Fibromyalgia Treatment

How is dizziness in CFS and fibromyalgia treated?

A Answers (2)

  • ACeleste Cooper, Rheumatology, answered
    Dizziness can be a symptom of many things and is taken care of by treating the underlying cause.

    There are several conditions that coexist with FM and CFS that can cause lightheadedness. Even more significant is research that suggests both POTS and NMH occur more frequently in chronic fatigue syndrome and fibromyalgia. Postural orthostatic tachycardia (POTS) and neutrally mediated hypotension (NMH) can cause extreme dizziness and alter one's ability to function. Both are treated by increasing blood volume with hydration and possibly a medication to help the body conserve its water.

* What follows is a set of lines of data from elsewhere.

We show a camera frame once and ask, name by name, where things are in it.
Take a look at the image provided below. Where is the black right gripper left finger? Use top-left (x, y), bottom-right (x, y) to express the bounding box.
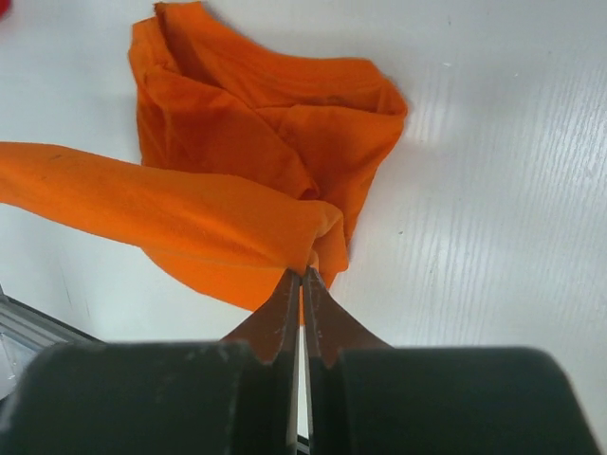
top-left (1, 271), bottom-right (300, 454)

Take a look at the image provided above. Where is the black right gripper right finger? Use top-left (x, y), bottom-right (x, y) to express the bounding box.
top-left (303, 268), bottom-right (599, 454)

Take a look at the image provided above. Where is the orange t shirt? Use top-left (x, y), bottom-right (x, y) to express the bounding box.
top-left (1, 2), bottom-right (408, 311)

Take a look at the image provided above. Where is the aluminium front rail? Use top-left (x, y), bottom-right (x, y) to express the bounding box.
top-left (1, 290), bottom-right (98, 401)

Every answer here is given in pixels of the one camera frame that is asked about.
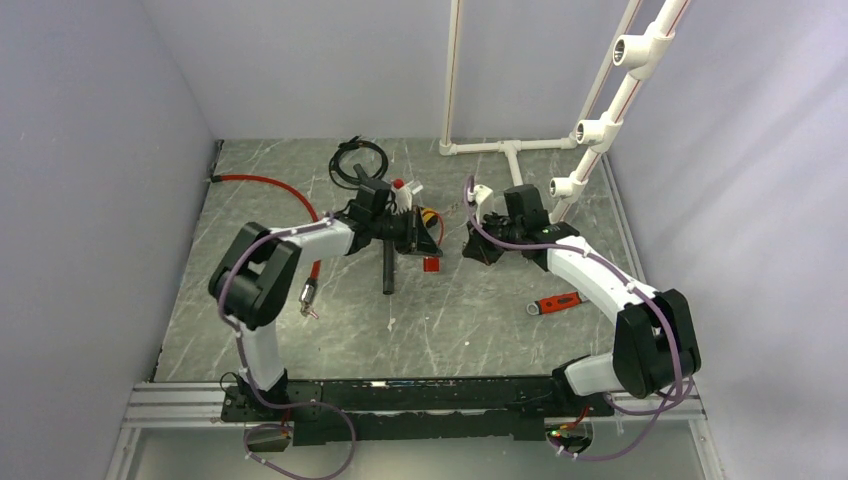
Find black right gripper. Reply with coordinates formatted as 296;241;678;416
462;208;523;267

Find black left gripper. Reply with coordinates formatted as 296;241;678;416
371;206;443;258

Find yellow padlock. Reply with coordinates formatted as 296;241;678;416
419;208;439;229

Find red cable bike lock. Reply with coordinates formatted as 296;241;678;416
206;173;325;307

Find small silver keys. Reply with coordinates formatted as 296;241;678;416
300;304;320;319

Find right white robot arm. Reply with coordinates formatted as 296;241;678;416
462;177;702;415

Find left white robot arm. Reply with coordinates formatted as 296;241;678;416
208;179;442;420

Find black corrugated hose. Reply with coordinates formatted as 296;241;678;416
352;163;396;296

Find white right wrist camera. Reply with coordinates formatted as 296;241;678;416
466;184;495;223

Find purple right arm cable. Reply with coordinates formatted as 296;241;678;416
462;175;696;463

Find red handled wrench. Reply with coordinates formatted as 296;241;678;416
525;292;584;316

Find coiled black cable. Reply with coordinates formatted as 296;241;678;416
329;136;390;191

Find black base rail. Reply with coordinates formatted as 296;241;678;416
221;375;613;446

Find white pvc pipe frame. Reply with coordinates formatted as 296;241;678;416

    Dizziness can mean many things and is not a symptom to take lightly. If you experience this symptom discuss it with your doctor so the appropriate tests can be ordered to determine the cause. If dizziness comes on suddenly, seek immediate treatment.
  • AJacob Teitelbaum, Integrative Medicine, answered
    Dizziness in the form of disequilibrium is not uncommon in chronic fatigue syndrome (CFS) and fibromyalgia. If no vertigo is present (vertigo in CFS is much less common and is where you feel like you or the room is spinning in a circle), the key likely causes are:

    -  Autonomic dysfunction - Increasing salt and water intake and adrenal support are important here (unless one has high blood pressure of heart failure) as would be proper chiropractic adjustment of the atlas area in the neck.
    -  Intermittent drops in blood sugar from low adrenal. If this is the cause, dissolving 1/2-1 teaspoon of sugar under the tongue during an attack should eliminate the attack in under 2 minutes (and usually quicker). The sugar is not a long term solution (though sucking one tic tac during an attack is helpful) but simply tells you to treat for low adrenal issues.
    -  Neck muscle spasm can trigger episodic dizziness.
    -  Have a physician rule out heart problems (abnormal rhythms or valve issues, etc).
    -  Spend a few days at a friend's house and see if the problem resolves. If so, look into a condition called "sick building syndrome."

    In those with vertigo in CFS/FMS (much less common than dizziness), I am likely to presume an infection, such as Lyme, affecting the nerve to the ear and give a trial of long term antibiotics.